Al Gore's testimony to Congress about global warming is now available online. [Via Bookslut]
Cormac McCarthy's The Road, a novel which I am constantly championing (preaching to the choir, I know), is still alive in the 2007 Tournament of Books. [Via Maud Newton]
"With about 10,000 visitors each year, the weekend suggests that Tolkien has finally moved beyond geeks." Umm, well, sort of. I mean, Tolkien weekend?
Apparently Britain has only one LGBT bookstore, and it is in danger of going under. This is not good news! [Via Edward Champion]
Hal Duncan points to an essay by Michael Saler entitled "Modernity and Enchantment: A Historiographic Review", which looks like a very interesting read. I don't have time to tackle it tonight, but hope to during the weekend.

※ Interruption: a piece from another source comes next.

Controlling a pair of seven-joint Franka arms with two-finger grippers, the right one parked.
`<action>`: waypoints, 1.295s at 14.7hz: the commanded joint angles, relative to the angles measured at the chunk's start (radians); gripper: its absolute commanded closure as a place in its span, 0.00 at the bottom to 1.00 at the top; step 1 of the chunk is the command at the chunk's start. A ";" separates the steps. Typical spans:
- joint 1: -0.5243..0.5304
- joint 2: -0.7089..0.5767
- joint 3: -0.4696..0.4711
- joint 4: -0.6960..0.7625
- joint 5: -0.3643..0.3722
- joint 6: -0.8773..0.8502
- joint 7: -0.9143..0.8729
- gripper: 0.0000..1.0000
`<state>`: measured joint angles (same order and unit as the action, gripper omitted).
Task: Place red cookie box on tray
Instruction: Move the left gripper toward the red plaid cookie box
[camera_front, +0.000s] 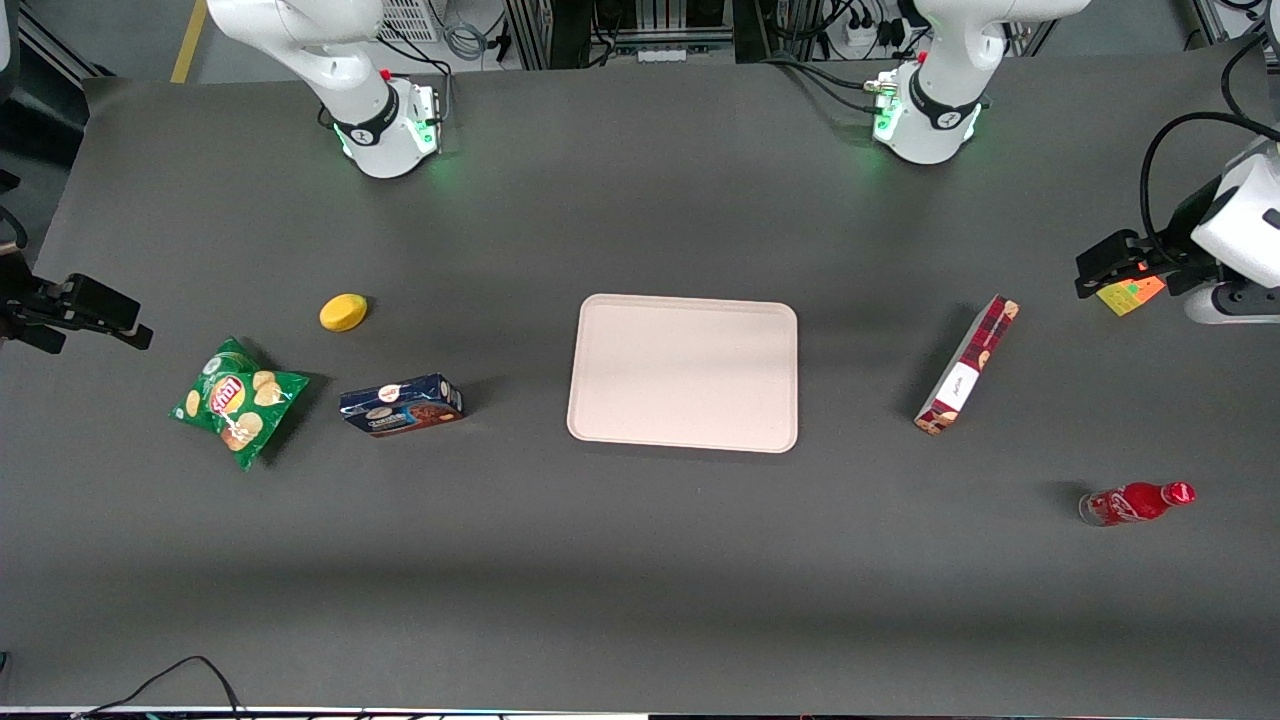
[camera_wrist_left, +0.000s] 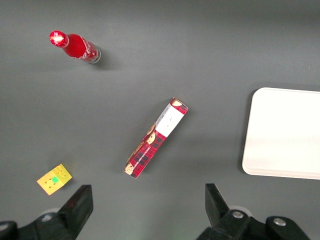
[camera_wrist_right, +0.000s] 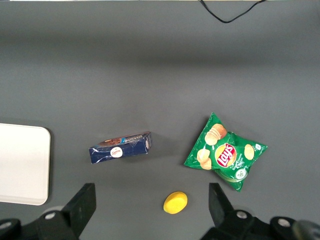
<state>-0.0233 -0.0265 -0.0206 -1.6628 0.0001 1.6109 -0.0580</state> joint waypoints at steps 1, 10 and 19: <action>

Dan Green at The Reading Experience is revisiting the films of Robert Altman, beginning by discussing M*A*S*H and how its techniques forecast the rest of Altman's career: "Altman's style and his unhurried, off-the-cuff mode of storytelling have the effect of almost de-familiarizing the filmgoing experience. We don't expect movies, or at least American movies, to proceed in this way. Where's the melodramatic conflict, the overwrought gestures, the clearly signalled plot twists? Altman's films force our awareness of them as films, or at least enforce our recognition of the formulas employed in most other films, formulas Altman either attacks or ignores."